(What the exercise asks):
In the records below, find the line holding "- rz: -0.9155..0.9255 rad" and the line holding "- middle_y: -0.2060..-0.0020". Set down both, with every line between them, exactly.

(Dataset entries):
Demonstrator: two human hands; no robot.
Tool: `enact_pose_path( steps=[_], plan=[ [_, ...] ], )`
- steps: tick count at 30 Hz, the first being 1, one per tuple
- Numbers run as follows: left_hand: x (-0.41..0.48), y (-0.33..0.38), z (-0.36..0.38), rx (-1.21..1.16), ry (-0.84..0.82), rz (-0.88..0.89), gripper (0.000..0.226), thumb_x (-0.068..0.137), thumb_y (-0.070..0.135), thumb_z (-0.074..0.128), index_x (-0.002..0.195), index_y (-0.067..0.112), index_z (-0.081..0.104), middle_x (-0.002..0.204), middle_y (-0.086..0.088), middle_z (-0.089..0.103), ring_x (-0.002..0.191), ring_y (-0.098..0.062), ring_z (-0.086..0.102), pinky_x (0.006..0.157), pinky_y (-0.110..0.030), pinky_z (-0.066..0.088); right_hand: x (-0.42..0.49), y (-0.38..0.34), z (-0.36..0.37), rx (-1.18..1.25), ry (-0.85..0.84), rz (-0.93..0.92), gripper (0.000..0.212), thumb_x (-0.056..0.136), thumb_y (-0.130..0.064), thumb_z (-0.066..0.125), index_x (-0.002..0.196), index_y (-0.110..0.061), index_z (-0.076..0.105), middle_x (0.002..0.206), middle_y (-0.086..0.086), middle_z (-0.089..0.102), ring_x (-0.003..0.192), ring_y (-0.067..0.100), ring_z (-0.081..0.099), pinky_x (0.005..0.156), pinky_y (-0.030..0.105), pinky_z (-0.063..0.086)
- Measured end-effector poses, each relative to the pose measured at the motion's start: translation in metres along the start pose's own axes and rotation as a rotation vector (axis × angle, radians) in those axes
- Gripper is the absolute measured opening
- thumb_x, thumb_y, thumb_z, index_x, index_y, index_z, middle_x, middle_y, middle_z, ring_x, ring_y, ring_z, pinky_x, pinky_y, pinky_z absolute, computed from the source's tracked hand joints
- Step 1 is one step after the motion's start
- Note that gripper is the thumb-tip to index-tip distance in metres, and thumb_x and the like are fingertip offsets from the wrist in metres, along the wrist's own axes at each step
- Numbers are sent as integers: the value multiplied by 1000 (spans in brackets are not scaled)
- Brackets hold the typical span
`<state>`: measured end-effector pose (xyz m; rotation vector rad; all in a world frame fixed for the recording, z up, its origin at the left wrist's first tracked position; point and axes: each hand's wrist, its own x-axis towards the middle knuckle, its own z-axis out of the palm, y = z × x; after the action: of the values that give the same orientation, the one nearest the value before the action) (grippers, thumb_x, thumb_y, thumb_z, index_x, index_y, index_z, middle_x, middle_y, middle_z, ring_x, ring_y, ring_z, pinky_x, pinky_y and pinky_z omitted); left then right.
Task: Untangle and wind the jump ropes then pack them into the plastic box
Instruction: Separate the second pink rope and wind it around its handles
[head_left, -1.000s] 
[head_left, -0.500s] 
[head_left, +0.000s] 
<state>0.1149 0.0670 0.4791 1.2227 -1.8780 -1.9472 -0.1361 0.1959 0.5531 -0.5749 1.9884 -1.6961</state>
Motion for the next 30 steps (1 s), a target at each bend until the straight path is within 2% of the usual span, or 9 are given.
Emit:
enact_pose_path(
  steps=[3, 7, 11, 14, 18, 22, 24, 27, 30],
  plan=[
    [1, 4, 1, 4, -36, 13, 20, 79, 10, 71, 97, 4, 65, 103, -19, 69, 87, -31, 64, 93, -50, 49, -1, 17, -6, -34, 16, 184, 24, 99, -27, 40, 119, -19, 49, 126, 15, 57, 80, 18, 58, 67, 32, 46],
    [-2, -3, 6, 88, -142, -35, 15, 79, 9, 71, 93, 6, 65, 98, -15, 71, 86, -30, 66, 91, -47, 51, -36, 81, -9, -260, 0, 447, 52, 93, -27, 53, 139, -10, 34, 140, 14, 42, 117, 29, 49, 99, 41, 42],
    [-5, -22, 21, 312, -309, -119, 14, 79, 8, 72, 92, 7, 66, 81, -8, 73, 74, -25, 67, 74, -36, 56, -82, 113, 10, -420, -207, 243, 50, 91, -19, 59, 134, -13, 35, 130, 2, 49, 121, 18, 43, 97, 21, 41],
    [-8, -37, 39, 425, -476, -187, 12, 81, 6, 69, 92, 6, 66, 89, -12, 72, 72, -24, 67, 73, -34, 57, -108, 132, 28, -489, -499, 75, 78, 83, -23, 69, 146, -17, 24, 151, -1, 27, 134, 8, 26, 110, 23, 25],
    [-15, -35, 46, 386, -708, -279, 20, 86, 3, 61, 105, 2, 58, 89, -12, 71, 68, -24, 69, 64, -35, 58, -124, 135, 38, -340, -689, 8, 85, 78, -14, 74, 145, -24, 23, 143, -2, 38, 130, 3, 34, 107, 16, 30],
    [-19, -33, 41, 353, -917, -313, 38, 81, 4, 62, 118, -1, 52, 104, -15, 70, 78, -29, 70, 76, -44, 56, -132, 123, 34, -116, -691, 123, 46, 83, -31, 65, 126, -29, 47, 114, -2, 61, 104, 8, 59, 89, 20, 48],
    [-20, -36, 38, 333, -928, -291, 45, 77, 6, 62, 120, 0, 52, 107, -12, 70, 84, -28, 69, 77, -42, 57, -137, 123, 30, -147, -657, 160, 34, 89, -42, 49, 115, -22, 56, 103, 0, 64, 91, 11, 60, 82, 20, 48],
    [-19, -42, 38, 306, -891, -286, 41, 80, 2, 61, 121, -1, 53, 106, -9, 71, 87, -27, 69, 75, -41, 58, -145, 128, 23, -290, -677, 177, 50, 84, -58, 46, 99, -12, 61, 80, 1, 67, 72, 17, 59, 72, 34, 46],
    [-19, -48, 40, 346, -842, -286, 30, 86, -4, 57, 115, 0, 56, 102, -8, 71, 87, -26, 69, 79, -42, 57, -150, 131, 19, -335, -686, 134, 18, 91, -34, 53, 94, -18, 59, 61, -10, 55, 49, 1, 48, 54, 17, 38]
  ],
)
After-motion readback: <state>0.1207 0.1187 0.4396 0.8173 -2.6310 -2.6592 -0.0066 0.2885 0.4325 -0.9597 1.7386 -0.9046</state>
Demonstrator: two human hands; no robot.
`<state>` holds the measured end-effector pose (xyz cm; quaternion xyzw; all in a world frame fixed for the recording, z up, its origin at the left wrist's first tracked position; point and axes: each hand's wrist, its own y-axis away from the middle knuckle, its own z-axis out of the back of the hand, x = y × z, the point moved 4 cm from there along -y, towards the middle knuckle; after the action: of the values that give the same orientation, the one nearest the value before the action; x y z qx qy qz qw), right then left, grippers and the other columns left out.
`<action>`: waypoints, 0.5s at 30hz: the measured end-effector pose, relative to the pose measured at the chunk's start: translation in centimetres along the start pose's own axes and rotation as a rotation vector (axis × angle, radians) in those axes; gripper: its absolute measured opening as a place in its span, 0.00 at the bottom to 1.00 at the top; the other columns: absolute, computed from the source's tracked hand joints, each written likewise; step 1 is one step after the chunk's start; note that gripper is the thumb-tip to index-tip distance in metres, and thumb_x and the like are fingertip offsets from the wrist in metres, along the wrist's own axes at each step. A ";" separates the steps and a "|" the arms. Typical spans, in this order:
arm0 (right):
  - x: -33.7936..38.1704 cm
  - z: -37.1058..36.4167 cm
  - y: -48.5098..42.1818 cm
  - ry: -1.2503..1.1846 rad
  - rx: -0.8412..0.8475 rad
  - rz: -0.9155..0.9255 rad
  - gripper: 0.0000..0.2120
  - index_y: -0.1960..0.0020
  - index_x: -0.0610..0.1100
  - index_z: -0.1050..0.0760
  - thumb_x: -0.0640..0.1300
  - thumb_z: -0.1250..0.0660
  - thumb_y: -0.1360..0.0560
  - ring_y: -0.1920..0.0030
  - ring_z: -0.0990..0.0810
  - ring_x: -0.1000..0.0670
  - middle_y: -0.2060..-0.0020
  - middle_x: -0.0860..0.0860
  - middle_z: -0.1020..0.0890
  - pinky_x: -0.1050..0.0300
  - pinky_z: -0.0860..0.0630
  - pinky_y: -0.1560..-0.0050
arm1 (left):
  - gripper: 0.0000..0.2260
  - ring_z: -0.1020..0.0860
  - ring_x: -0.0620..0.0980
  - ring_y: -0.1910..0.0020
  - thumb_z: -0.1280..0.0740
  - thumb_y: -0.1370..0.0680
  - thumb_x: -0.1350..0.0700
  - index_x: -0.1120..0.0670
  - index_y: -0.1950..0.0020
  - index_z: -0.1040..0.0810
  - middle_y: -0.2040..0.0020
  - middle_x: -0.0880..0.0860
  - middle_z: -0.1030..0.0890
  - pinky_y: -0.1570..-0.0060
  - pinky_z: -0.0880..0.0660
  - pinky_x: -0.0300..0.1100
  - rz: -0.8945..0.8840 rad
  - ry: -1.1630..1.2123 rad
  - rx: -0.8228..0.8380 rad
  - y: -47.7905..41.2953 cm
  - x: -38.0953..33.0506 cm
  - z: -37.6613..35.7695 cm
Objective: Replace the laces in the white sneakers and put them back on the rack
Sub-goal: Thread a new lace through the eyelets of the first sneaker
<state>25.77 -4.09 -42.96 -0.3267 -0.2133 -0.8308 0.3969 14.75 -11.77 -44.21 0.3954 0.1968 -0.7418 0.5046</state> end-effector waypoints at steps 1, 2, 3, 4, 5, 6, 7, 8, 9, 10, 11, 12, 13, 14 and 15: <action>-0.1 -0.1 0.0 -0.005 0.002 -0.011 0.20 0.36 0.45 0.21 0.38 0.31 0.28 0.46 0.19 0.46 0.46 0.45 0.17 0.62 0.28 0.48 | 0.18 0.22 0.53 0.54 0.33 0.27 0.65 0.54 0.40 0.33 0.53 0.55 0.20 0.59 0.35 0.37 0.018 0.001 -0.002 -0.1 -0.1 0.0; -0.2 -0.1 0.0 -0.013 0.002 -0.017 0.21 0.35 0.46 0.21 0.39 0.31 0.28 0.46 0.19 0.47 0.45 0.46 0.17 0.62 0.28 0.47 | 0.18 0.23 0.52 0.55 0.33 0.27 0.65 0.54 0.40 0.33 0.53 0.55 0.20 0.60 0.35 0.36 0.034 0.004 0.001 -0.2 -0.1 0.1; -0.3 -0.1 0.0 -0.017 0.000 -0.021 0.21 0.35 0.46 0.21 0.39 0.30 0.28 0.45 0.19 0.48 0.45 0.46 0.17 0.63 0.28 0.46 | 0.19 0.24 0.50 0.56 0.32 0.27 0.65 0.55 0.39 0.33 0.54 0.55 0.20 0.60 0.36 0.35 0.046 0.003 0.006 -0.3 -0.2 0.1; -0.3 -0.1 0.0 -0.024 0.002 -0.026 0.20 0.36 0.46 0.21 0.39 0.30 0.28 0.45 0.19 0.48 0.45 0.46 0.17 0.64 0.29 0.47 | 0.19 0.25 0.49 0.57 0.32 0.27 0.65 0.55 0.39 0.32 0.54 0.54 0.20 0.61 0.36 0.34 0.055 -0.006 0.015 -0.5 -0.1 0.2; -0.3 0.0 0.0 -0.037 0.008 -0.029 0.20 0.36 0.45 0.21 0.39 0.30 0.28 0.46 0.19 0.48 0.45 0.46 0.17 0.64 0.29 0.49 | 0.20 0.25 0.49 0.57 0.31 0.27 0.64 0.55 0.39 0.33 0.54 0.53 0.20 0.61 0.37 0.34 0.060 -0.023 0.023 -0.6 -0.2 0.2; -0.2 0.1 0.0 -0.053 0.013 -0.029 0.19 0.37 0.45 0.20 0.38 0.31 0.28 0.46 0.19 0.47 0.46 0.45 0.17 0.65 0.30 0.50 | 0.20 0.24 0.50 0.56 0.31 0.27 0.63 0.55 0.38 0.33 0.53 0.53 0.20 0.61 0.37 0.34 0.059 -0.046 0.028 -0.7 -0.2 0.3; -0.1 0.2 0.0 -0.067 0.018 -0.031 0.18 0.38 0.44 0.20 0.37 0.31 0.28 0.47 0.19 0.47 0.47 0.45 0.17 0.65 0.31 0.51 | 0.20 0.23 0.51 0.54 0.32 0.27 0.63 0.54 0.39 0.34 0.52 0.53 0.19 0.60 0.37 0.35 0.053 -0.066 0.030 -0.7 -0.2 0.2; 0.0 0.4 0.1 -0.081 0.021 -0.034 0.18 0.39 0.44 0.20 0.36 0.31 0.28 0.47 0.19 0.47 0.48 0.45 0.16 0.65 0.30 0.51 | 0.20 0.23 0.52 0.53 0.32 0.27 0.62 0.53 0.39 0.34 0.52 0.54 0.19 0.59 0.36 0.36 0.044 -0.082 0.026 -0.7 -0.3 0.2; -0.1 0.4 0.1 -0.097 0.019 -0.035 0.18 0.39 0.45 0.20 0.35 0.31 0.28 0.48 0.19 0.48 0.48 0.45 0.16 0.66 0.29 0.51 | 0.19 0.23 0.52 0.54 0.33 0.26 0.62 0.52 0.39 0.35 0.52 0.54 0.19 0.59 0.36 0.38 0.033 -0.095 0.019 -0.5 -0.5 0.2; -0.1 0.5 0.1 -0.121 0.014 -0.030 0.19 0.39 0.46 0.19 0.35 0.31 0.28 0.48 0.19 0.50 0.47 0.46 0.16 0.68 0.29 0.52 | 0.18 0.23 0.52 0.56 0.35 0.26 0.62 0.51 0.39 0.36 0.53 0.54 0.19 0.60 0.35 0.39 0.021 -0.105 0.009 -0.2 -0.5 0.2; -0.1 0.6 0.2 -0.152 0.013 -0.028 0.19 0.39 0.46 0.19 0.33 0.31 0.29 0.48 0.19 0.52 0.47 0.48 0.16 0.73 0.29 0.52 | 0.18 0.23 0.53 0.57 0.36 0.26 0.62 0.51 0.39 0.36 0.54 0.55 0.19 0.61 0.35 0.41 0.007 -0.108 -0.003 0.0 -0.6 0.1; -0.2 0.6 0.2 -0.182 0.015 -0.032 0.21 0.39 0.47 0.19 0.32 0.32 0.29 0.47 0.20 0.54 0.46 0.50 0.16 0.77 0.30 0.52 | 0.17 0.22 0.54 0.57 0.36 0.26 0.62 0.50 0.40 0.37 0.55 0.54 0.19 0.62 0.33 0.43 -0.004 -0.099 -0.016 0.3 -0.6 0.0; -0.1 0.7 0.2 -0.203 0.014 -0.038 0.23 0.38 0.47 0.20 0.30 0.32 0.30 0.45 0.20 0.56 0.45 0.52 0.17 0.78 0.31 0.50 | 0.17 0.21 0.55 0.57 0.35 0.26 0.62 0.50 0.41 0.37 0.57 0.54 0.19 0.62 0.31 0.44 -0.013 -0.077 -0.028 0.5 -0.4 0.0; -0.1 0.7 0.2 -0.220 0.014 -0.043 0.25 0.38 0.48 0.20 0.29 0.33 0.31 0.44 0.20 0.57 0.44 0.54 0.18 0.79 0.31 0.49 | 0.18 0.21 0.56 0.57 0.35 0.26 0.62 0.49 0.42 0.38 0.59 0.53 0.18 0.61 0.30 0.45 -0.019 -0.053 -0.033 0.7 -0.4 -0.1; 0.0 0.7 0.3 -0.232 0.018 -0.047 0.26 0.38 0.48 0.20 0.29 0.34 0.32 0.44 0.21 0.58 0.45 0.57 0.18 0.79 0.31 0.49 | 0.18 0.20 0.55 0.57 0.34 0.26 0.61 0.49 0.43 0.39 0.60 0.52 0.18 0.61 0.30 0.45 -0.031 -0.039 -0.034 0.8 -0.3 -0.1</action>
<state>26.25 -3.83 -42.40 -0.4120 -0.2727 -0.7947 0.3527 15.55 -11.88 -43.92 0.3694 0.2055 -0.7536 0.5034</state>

(Answer box):
  - rz: -0.9155..0.9255 rad
  - gripper: 0.0000..0.2120
  - index_y: -0.1960..0.0020
  - index_x: -0.0610..0.1100
  - index_z: -0.1050..0.0760
  - thumb_x: -0.0640..0.1300
  - thumb_z: -0.1250..0.0660
  - thumb_y: -0.1360..0.0560
  - ring_y: -0.1920..0.0030
  - ring_z: -0.0990..0.0810
  - ring_x: -0.1000..0.0670
  - middle_y: -0.2060..-0.0020

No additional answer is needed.